Trait d\'Union Humanitaire

Chronique prémonitoire

Chronique parue en février 2007, hélas prémonitoire...

 

Les hommes construisent trop de murs, mais pas assez de ponts (Isaac NEWTON)

 

Il y a quelques années à peine (mais c'était au siècle dernier), la transhumance des moutons s'effectuait au pas tranquille des troupeaux, guidés par les bergers et leurs chiens, dans la lente ascension qui les menait vers l'herbe haute et abondante des sommets. Dix, quinze jours étaient nécessaires pour rejoindre l'estive au printemps, en attendant les premiers froids où l'on redescendrait tout aussi tranquillement. Les choses ont beaucoup évolué.

 

C'est maintenant des camions qui assurent le transport des troupeaux, en une seule journée. Pas la moindre accoutumance des bêtes, qui passent ainsi brusquement de 300 à 2000 m d'altitude.

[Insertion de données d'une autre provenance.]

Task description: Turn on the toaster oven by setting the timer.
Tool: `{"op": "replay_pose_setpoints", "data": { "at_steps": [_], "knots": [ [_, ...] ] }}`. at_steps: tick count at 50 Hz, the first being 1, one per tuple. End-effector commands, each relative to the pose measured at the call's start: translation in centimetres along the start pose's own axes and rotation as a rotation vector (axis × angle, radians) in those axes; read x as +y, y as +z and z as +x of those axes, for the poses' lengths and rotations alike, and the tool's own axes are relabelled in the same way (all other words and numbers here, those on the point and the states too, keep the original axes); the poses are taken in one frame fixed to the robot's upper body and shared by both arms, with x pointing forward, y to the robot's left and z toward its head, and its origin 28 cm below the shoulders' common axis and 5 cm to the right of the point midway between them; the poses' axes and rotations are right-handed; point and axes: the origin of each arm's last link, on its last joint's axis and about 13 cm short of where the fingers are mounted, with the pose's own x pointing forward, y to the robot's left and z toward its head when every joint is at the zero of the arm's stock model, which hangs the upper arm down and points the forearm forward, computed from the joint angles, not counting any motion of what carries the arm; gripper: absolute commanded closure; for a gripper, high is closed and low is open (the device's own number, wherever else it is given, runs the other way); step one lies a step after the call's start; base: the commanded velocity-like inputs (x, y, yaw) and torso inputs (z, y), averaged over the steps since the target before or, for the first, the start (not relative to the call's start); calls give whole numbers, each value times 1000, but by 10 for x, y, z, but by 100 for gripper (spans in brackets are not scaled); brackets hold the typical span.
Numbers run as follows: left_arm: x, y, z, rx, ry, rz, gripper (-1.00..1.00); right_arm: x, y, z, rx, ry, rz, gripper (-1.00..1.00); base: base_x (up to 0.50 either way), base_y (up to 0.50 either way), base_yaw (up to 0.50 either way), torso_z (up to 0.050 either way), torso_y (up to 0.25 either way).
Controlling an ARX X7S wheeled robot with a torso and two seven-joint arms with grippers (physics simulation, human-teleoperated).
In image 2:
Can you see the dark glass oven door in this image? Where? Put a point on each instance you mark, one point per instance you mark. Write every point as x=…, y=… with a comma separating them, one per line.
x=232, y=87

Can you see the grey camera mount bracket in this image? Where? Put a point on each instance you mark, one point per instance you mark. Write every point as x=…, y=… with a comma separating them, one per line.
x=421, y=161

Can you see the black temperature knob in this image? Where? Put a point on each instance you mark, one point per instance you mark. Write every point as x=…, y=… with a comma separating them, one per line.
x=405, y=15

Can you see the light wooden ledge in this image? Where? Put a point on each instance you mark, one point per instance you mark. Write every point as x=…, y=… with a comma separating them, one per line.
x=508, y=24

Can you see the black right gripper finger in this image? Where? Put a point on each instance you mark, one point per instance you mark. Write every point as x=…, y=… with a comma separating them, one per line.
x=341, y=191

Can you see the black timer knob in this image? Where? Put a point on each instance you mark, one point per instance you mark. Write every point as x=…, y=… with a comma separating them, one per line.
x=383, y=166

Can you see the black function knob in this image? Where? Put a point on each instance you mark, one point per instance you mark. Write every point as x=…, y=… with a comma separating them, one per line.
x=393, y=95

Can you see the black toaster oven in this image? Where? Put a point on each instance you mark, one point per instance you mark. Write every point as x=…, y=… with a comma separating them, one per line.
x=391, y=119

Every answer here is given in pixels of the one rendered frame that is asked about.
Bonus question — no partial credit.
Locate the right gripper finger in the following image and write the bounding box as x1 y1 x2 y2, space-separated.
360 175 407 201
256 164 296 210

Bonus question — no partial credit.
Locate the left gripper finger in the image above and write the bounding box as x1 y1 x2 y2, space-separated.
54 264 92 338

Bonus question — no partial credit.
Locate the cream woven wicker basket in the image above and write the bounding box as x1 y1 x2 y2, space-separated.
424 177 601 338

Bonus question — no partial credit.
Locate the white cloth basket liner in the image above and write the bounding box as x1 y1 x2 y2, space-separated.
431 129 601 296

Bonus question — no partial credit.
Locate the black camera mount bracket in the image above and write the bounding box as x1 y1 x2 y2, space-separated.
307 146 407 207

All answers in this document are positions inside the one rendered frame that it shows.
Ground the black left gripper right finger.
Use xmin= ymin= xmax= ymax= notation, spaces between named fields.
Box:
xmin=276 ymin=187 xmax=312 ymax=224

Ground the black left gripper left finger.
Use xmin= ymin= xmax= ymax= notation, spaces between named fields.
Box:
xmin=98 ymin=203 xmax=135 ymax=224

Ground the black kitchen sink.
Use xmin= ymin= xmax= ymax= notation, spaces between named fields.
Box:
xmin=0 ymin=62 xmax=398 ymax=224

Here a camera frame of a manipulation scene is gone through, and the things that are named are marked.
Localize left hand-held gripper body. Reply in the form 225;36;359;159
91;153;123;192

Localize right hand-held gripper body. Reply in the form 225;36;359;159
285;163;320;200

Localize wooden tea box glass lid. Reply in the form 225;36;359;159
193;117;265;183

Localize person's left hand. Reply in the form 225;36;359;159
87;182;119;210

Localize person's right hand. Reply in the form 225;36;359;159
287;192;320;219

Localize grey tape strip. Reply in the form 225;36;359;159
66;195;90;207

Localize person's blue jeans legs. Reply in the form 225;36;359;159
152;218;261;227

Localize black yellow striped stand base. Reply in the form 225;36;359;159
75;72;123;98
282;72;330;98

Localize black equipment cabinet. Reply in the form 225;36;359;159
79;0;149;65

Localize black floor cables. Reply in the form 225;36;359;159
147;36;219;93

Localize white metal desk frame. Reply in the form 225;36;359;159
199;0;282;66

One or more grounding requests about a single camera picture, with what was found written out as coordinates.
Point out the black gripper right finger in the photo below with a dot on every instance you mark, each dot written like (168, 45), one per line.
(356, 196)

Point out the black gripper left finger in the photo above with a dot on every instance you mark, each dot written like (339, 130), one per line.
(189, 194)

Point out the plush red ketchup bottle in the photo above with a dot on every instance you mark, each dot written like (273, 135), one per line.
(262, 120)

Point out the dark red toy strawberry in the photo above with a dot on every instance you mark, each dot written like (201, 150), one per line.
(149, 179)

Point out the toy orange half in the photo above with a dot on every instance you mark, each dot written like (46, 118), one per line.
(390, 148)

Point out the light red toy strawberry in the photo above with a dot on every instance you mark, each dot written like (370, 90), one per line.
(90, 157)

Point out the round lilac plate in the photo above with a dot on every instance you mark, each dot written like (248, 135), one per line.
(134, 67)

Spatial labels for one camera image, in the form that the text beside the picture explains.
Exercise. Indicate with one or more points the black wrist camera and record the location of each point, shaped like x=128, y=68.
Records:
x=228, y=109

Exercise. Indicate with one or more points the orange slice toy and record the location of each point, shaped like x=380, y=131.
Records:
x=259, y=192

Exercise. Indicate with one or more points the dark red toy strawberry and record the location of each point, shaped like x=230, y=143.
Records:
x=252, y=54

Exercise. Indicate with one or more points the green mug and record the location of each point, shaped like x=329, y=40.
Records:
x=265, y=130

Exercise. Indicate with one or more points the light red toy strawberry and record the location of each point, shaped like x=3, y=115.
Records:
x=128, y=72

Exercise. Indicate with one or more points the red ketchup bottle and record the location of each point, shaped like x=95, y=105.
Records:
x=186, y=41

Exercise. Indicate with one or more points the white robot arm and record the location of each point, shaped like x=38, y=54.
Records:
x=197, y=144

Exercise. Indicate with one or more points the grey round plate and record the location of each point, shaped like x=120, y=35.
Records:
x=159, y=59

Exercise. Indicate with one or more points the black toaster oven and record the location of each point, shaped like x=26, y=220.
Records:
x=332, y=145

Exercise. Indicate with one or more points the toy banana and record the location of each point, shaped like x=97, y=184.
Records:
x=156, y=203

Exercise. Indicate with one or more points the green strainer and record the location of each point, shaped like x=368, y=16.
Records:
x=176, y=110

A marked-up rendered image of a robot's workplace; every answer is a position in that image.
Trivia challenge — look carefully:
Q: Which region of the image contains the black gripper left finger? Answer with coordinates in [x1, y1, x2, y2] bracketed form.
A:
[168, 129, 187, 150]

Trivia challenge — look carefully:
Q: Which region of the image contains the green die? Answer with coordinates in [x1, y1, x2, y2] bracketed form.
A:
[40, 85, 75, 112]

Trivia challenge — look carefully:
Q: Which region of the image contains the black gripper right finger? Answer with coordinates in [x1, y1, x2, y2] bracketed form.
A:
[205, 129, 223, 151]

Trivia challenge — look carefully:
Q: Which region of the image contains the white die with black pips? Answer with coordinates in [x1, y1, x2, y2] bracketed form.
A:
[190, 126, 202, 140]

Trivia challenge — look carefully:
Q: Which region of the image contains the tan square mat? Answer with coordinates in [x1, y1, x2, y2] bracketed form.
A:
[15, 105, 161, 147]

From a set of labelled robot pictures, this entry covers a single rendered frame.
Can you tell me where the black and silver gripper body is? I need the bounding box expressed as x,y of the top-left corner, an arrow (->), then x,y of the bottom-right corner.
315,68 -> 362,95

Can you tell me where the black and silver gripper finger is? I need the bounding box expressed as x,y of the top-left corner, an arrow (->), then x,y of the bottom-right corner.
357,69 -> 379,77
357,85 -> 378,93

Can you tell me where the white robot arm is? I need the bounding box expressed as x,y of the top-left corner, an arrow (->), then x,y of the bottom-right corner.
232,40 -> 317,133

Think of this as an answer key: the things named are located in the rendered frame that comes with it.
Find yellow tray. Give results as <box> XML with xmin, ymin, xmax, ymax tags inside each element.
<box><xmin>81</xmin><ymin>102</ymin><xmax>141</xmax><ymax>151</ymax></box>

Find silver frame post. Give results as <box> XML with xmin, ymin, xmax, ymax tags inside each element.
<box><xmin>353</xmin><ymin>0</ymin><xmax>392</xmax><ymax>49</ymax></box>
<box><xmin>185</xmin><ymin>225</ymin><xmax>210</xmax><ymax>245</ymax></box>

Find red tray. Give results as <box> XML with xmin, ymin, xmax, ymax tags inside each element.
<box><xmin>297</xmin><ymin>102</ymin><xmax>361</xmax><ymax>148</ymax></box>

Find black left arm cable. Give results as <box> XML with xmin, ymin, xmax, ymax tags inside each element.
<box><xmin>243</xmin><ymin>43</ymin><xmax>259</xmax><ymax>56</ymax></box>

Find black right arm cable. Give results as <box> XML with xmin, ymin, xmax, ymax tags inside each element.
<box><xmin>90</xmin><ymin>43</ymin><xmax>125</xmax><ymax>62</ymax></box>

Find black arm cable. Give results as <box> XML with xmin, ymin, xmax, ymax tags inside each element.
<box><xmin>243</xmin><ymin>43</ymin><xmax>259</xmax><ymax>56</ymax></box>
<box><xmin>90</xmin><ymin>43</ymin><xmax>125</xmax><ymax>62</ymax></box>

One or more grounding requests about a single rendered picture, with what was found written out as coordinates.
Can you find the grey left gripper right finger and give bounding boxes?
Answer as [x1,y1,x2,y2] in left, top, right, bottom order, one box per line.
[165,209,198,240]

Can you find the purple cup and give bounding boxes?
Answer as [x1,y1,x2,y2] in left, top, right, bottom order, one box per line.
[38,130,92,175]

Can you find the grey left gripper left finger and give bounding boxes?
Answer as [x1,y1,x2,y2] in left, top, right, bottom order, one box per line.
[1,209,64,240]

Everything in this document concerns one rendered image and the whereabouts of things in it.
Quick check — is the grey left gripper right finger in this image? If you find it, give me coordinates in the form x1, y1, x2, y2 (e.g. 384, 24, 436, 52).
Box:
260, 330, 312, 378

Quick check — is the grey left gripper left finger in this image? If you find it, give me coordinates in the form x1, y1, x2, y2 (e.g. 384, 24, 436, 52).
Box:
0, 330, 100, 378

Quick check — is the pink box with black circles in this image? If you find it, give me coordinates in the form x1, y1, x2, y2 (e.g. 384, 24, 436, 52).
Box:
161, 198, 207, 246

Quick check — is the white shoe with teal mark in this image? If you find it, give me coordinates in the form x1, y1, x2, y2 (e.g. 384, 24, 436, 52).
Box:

Une quinzaine de jours leur sont ensuite nécessaires pour retrouver leur équilibre. Et il en sera de même quelques mois plus tard, lors de la descente dans la vallée.

 

Comment ne pas faire le parallèle avec certains pays parmi les plus défavorisés ? Trop souvent ayant sous les yeux les exemples diffusés par les médias, et en particulier la télévision, les dirigeants et leurs populations désirent copier le monde occidental et son mode de vie. Il nous a fallu 200, 300 ans parfois pour arriver où nous en sommes. Il est bien entendu impossible de passer brusquement d'une civilisation dans laquelle la part du revenu agricole est prépondérante, et souvent même où ce type de revenus est unique, à une civilisation qui voit l'agriculture se mécaniser, avant de très rapidement s'industrialiser. Elle ne subsiste qu'en s'adaptant non pas à la fois au climat et aux possibilités de la terre, comme celà était précédemment le cas, mais au contraire en suivant au plus près les demandes et les contraintes du marché mondial. Celà bien entendu au risque d'épuiser à la fois les ressources en eau et la terre elle-même, et d'ajouter aux difficultés propres à ce milieu. Il faut, pour arriver à des rendements intéressants, utiliser de plus en plus d'engrais chimiques, voire inventer de nouvellles espèces botaniques.

 

Que dire des ressources naturelles, dont le monde occidental est de plus en plus gourmand, épuisant par là le tiers-monde ? On n'offre même pas, surtout pas à celui-ci la possibilité de transformer ces ressources sur place, et d'accéder ainsi à l'industrialisation si nécessaire.

 

Ainsi est bouclée la boucle, amenant trop d'habitants de ces pays, à leur tour, à venir chercher chez nous le travail qui n'existe pas sur place, non plus qu'une quelconque protection sociale. Ils rejoignent à leur tour les pitoyables troupeaux d'êtres errants à la recherche d'un illusoire Eldorado, poussés en celà par des passeurs épouvantablement cupides, et qui les entrainent dans des aventures trop souvent sans retour, où l'on peut se poser la question de savoir si la mort n'est pas plus douce que la survie dans nos pays. Trop de ces voyages se terminent par de terribles naufrages, aussi bien au propre qu'au figuré.

 

Prenons garde, nos pays pourraient à leur tour devenir le Tiers-Monde de la planète. L'accroissement de l'activité et l'exploitation des richesses de pays encore hier en devenir, je veux parler par exemple de la Chine, de l'Inde, de la Russie, du Brésil, de l'Argentine, ne nous poussent-ils pas, à trés court terme, à notre tour à une condition d'assistés ? Puissions-nous alors ne pas regretter notre morgue, notre cruauté ou, au mieux, notre indifférence envers trop de ceux qui, alors, domineront le monde. Espérons ne pas être contraints à notre tour à une transhumance tragique vers d'inaccessibles bonheurs.